**Problem:** Give back all of the data exactly, with every picture omitted.
• • • • •
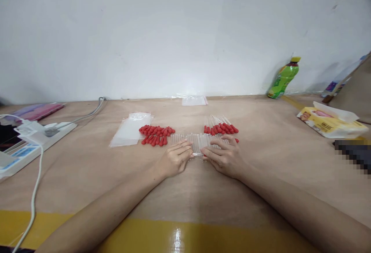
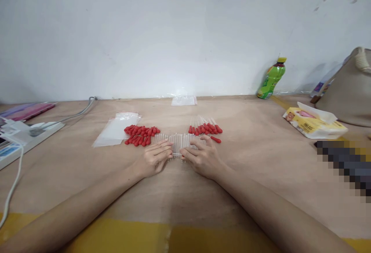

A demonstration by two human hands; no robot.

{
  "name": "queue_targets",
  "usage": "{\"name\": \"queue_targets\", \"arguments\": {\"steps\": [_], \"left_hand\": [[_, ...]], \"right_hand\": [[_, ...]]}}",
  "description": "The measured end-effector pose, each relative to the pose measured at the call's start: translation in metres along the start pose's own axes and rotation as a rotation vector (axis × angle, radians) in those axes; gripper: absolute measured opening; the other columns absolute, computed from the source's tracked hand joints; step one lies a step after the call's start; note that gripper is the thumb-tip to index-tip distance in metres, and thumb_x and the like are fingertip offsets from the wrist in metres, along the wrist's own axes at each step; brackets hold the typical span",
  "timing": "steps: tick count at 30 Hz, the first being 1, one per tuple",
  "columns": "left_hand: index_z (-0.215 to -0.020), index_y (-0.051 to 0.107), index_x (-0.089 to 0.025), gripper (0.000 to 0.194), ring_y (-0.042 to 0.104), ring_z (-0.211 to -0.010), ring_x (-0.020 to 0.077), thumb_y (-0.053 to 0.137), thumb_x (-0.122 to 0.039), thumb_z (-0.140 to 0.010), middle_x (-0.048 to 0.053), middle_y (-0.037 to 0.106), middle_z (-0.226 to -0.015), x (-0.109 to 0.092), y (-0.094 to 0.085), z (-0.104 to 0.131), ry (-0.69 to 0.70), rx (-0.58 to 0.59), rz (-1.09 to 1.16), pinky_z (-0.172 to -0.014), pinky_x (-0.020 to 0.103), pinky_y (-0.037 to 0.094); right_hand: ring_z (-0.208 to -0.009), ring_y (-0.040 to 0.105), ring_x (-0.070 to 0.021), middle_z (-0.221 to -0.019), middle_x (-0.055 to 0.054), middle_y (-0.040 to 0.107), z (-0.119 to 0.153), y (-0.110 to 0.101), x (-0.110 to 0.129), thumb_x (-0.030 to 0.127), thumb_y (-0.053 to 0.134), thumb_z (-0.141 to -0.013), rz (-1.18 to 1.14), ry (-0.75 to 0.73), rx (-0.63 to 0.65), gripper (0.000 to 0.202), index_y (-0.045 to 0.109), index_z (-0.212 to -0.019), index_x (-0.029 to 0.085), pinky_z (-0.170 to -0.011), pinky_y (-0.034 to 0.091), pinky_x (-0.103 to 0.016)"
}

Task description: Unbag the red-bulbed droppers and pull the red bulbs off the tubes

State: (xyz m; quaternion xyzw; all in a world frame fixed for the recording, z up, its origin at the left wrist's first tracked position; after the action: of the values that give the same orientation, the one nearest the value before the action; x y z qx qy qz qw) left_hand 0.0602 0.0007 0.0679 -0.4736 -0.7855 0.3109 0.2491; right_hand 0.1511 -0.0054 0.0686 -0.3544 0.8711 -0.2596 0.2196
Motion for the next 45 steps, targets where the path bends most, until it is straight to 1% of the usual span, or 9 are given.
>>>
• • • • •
**Result of this exercise:**
A demonstration by two human hands; no robot.

{
  "name": "queue_targets",
  "usage": "{\"name\": \"queue_targets\", \"arguments\": {\"steps\": [_], \"left_hand\": [[_, ...]], \"right_hand\": [[_, ...]]}}",
  "description": "The measured end-effector pose, each relative to the pose measured at the call's start: translation in metres along the start pose's own axes and rotation as a rotation vector (axis × angle, radians) in those axes; gripper: absolute measured opening; the other columns absolute, computed from the source's tracked hand joints; step one lies a step after the call's start; note that gripper is the thumb-tip to index-tip distance in metres, and thumb_x and the like are fingertip offsets from the wrist in metres, along the wrist's own axes at each step; brackets hold the typical span",
  "timing": "steps: tick count at 30 Hz, the first being 1, one per tuple",
  "columns": "left_hand: index_z (-0.215 to -0.020), index_y (-0.051 to 0.107), index_x (-0.089 to 0.025), gripper (0.000 to 0.194), ring_y (-0.042 to 0.104), ring_z (-0.211 to -0.010), ring_x (-0.020 to 0.077), thumb_y (-0.053 to 0.137), thumb_x (-0.122 to 0.039), thumb_z (-0.140 to 0.010), middle_x (-0.048 to 0.053), middle_y (-0.037 to 0.106), middle_z (-0.226 to -0.015), x (-0.109 to 0.092), y (-0.094 to 0.085), z (-0.104 to 0.131), ry (-0.69 to 0.70), rx (-0.58 to 0.59), rz (-1.09 to 1.16), pinky_z (-0.172 to -0.014), pinky_x (-0.020 to 0.103), pinky_y (-0.037 to 0.094); right_hand: ring_z (-0.208 to -0.009), ring_y (-0.040 to 0.105), ring_x (-0.070 to 0.021), middle_z (-0.221 to -0.019), middle_x (-0.055 to 0.054), middle_y (-0.040 to 0.107), z (-0.119 to 0.153), y (-0.110 to 0.101), x (-0.110 to 0.129), thumb_x (-0.030 to 0.127), thumb_y (-0.053 to 0.134), thumb_z (-0.141 to -0.013), rz (-1.18 to 1.14), ry (-0.75 to 0.73), rx (-0.63 to 0.65), gripper (0.000 to 0.202), index_y (-0.045 to 0.109), index_z (-0.212 to -0.019), index_x (-0.029 to 0.085), pinky_z (-0.170 to -0.011), pinky_y (-0.034 to 0.091), pinky_x (-0.103 to 0.016)"
}

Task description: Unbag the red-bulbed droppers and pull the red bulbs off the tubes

State: (xyz m; quaternion xyzw; all in a world frame fixed for the recording, z up, its origin at the left wrist's first tracked position; after the action: of the values that give the same orientation, the one nearest the value before the action; x y z qx qy qz qw) left_hand 0.0602 0.0007 0.0679 -0.4736 -0.7855 0.3109 0.2491; right_hand 0.1511 -0.0054 0.0686 -0.3544 0.8711 -0.2596 0.2196
Motion for the next 45 steps, targets where the path bends most, until it is straight to 1% of the usual span, or 9 are given.
>>>

The exercise is fully answered.